Kangpokpi (Meitei pronunciation:/kāng-pōk-pī/), also known as Kanggui, is the headquarter of Kangpokpi district and the Sadar Hills Autonomous District Council in the Indian state of Manipur. 

Kangpokpi is mainly inhabited by the Thadou-Kuki, Mao Naga, Poumai Naga, Liangmai Naga, Thangal Naga, and Nepali speaking people. Thadou-Kuki is the main language spoken in this town with significant populations also speaking Thangal, Mao, Poumai, Liangmai and Nepali. There is also a group of people from other states like Bihar and Uttar Pradesh, to start their own businesses. Most of the grocery stores and other small businesses are owned by these migrants from other parts of India. Kanggui is a full-fledged township with all sorts of amenities and facilities available for daily needs.

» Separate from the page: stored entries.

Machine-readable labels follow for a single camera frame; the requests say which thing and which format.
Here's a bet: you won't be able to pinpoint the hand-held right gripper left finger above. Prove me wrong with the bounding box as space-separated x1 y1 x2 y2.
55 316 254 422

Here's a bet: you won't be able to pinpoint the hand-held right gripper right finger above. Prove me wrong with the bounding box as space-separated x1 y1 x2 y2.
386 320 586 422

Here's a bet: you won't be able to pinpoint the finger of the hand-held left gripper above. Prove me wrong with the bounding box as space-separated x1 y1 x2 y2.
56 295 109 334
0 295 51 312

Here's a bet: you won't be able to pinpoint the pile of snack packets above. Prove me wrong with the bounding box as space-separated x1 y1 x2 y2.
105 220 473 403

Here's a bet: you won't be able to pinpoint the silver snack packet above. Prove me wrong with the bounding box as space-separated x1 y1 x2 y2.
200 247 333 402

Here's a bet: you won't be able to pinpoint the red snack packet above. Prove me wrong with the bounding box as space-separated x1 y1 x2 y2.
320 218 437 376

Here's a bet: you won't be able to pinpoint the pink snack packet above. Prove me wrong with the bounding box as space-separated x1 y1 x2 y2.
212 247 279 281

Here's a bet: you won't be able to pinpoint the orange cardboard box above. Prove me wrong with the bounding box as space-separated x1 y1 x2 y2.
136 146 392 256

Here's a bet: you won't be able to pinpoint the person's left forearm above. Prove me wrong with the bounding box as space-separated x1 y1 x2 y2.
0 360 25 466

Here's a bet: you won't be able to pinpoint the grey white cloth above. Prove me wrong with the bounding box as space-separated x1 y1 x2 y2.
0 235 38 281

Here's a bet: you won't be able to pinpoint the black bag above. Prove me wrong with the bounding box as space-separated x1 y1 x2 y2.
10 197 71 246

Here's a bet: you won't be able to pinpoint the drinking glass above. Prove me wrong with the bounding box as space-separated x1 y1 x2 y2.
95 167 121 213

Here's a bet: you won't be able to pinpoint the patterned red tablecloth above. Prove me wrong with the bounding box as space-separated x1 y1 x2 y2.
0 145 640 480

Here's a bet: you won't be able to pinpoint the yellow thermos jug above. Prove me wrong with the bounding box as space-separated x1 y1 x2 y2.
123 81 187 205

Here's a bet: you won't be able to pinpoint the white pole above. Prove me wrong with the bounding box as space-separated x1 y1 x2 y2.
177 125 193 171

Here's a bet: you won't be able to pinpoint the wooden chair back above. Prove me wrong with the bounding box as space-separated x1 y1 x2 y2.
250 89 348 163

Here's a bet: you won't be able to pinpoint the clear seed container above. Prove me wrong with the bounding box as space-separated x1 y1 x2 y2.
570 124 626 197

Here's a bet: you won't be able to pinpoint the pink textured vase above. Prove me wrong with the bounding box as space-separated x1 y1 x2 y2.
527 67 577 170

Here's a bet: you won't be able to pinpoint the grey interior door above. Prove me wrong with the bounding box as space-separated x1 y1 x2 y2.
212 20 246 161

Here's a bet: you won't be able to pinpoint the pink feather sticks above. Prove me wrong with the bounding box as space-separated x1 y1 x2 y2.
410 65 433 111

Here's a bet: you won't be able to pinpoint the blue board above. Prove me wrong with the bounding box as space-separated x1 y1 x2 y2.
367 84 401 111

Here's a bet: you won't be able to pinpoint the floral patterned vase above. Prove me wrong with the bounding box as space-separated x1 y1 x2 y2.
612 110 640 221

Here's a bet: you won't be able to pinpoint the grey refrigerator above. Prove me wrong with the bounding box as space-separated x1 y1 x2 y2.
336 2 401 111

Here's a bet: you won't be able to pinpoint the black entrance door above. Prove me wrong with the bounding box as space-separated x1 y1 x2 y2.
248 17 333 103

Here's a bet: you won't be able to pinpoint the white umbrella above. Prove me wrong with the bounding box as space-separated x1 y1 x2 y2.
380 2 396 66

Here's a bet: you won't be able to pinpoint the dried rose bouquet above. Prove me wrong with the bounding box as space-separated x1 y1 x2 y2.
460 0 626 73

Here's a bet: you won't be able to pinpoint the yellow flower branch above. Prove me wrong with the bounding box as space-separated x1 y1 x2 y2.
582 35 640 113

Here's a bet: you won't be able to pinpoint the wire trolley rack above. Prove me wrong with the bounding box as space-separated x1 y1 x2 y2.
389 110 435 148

Kanggui has two hospitals, one government and one private. There are approximately 20 schools, with two high schools offering computer education. It is the site of a new branch campus of Indira Gandhi National Tribal University. It has two colleges, Kanggui College and Manipur Theological College.

The major newspaper of the town is Eimi Times. Jingvalpa, a monthly magazine in Thadou-Kuki, is printed in Kanggui. The people of the township also has mobile news service facility that ensures better connectivity and effective spreading of information.

Administration
The administration of Kanggui rest in the hands of following offices/leaders:-
The Deputy Commissioner 
The Additional Deputy Commissioner (General responsibilities)
The Chairman/Secretary, Sadar Hills Autonomous District Council (Social responsibility)
The Additional Superintendent of Police/Officer in charge/ The Commander, Assam Rifles (law and order) 
The Chairman/Secretary/Members (elected) of KangguiTown Committee (local responsibility)
The Kangpokpi Youth Union, Kangpokpi Women Welfare Union, Sadar Hills Women Union, Mothers Union (Kanggui area), Kuki Inpi, Kanggui Churches, K.S.O (Sadar Hills), social organisation and Mrs. Nemcha Kipgen, MLA Kanggui constituency.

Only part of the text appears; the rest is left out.